Пестумский робко придвинулся к столу, приподнялся на цыпочках за стулом и посмотрел. Тронуть он еще боялся. Но уже мог смотреть. Маленькое белое спокойно блестело под лампой на зеленом поле. С одного бока была разорванная красная печать. Увидев ее, Пестумский быстро отошел от стола. И вдруг ему стало страшно, одному, в этой комнате, со смертью на столе, с воспоминанием о странной гостье, с самим собой, потерявшим все равновесие и спокойствие, и, теряя способность сдерживаться дальше, он закричал коротким, острым криком, как будто невидимая стрела ранила его смертельно. Но на крик никто не пришел: тяжелые портьеры и закрытые двери, вероятно, заглушили его. Тогда страх одиночества охватил Пестумского еще сильней и, собирая остаток сил, он подошел к звонку и нажал его несколько раз порывисто и долго. На звонок, промедлив немного, вошла жена, почему-то бледная и расстроенная, с дрожащими руками. И как чужие, стали они друг перед другом, не зная, что сказать, что сделать, не умея больше взять друг друга за руку.
— Хочешь чаю? — спросила она сдавленным трепетным голосом.
— Да.
— Я слышала, как она ушла. Я думала, что ты работаешь…
— Да, да. Я работал. Ненужную тяжелую работу. Уведи меня от нее. Возьми.
И он придвинулся ближе. Но как неумелы, в сравнении с тихой лаской ушедшей, были ласки жены.
Какая она была смущенная, чужая!
Пестумский отстранился.
Она колебалась и, видимо, хотела что-то сказать.

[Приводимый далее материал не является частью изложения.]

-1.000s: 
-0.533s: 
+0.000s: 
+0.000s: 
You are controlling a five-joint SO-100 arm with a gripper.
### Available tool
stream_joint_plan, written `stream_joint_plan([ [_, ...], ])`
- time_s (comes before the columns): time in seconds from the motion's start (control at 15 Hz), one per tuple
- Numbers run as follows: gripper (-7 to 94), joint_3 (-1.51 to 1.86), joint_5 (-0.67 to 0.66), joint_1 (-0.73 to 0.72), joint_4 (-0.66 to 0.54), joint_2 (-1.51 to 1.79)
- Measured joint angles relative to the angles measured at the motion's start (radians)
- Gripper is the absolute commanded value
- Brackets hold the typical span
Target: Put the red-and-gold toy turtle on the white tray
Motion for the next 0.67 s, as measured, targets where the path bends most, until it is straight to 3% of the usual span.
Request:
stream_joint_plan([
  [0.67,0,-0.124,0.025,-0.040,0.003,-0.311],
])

Он посмотрел на нее и спросил:
— Да что с тобой?
— Ничего… Только тут, у нас на лестнице… случилось…
— Что?!.
И, согнувшись, со впавшими вдруг глазами, Пестумский ждал ответа, как приговора над своей жизнью.
— Никто не видел, как она приходила?! — испуганно проговорила жена.
— Никто.
— Она упала на лестнице…
— Ну?
— И умерла.
Пестумский выпрямился и побледнел. Черты его похудевшего лица расправились и стали строгими, как никогда. Жена договаривала:
— Подумали, что она приходила наверх… к студентам… Боже… Ты не беспокойся…
Пестумский, не слушая, быстрым, чужим взглядом окинул жену, стоявшую перед ним виновато, в простом платье, без прически, и сказал:
— Ты сделаешь чай? Я сейчас уйду.
— Приду, — поправила она… — Успокойся! Успокойся, милый! — И вышла сама, вдруг успокоившись, тихо, уверенная в счастливой и долгой их жизни так же крепко, как в наступающей ночи. Слышно было, как шаги ее проплыли в тишине, и потом звякнули где- то стаканы.
Быстрыми, кошачьими движениями подкрался Пестумский к письменному столу и цепко схватил длинными пальцами коробочку. Сел в кресло и открыл. На дне лежал блестящий, заманчивый шарик. Жалкая гримаса, как у ребенка, у которого отбирают игрушки, искривила его лицо, когда ясно очерченные губы скрыли за собой блестящий шарик. Он исполнил обещание.
Протяжно и торжественно стали бить часы над ним, отсчитывая двадцать седьмой и последний год его жизни.